The Utah Guard is also paired with Morocco through the National Guard Bureau's State Partnership Program, which was established in 1993 to build relationships with nations around the globe through civilian and military partnerships.
"The hospitality that we have received so far is very generous, very friendly and very outgoing," said Air Force Lt. Col. Lisa Berente, a KC-135 pilot with the 191st ARS.
Though the Royal Moroccan Military welcomed all of the U.S. service members in attendance, there is a special relationship with the Utah Guard members because of the realtionships built through the SPP.
"We are pretty involved," Berente said. "Our [adjutant general] has been remarkable on his effort with this program. Both he and the senior leadership here in Morocco have been very engaged with each other and consequently it has really been a rewarding deal for both partners."
Morocco and Utah may have only become state partners in the last 20 years, but the bonds that tie Morocco and the United States together has a long history.
"Morocco prides itself as being the first country to recognize the United States as being an independent country and that's why they celebrate the Fourth of July here as well," said Air Force Lt. Col. Corey Love, a KC-135 pilot with the 191st ARS
Berente said she had the opportunity to celebrate the Fourth of July in Rabat, Morocco, two years ago when she helped fly and Army band there for the occasion. The mission of the Air National Guard in Morocco, however, runs much deeper than celebrations and aeroexpos.
Air Force Staff Sgt. Walter Durtschi, a 191st ARS crew chief, was previously in Morocco to support African Lion, an annual medical exercise.
"We came to Morocco with a medical unit and staged out of Agadir and on four different occasions we drove out into the countryside where the locals - and a lot of them had never even seen doctors before - would come and we would do exams with basically every kind of doctor you can think of," he said.
"In our one clinic we saw anywhere from 50-450 patients in one day.
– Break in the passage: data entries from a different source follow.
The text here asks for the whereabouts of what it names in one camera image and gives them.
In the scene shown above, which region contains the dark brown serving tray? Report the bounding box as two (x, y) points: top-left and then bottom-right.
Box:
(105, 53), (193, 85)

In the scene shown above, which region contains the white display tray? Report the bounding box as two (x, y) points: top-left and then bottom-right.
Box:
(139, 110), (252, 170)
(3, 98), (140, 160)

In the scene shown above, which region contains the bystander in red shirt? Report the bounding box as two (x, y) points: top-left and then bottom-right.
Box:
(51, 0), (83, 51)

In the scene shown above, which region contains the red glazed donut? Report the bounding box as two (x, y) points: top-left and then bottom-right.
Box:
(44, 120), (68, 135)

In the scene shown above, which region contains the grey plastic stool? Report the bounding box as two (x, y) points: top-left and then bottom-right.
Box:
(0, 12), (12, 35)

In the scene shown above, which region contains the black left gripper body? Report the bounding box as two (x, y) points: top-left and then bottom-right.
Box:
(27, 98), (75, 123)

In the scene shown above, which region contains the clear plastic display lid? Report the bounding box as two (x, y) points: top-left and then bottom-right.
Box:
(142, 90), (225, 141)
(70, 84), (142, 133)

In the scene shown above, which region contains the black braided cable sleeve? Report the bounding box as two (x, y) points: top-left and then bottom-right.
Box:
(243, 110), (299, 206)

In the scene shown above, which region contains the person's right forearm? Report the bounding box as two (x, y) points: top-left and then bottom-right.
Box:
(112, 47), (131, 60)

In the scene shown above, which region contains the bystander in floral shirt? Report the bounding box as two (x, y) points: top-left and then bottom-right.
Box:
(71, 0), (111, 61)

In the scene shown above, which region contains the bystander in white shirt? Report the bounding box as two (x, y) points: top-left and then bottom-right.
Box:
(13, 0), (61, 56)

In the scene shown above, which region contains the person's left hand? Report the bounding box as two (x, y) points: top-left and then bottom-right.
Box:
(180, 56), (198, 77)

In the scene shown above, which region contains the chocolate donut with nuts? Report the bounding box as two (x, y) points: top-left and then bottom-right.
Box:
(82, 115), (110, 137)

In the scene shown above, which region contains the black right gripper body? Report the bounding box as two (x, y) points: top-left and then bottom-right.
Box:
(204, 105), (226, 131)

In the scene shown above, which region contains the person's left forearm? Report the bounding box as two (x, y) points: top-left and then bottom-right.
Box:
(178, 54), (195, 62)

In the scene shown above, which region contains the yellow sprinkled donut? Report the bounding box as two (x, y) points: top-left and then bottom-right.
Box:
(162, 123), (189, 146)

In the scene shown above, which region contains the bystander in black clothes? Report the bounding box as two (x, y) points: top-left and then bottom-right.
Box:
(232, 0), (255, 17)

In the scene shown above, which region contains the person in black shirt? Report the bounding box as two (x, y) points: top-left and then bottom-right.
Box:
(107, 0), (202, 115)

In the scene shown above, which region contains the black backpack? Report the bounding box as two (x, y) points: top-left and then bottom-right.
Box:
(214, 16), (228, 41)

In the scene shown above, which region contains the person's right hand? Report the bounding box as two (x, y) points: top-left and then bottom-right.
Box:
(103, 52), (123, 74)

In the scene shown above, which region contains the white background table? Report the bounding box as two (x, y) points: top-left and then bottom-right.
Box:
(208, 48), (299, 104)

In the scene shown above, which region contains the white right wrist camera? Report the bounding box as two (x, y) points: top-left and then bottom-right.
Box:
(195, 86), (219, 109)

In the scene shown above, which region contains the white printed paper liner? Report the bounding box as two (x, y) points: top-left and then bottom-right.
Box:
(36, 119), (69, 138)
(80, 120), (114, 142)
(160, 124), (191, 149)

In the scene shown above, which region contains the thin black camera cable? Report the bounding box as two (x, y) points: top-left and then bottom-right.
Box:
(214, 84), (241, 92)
We would do exams and hand out prescriptions that the state of Utah had donated - antibiotics, pain killers and prenatal vitamins," Durtschi said.
African Lion is scheduled to once again take place this year shortly after the aeroexpo, and it will demonstrate the commitment of both nations to strengthen their existing friendship.
"It is mutual. We appreciate the invitations to come over here; we invite them over to our place and show them Utah. It is just a great relationship," Berente said "I think there is great merit on both sides to continue."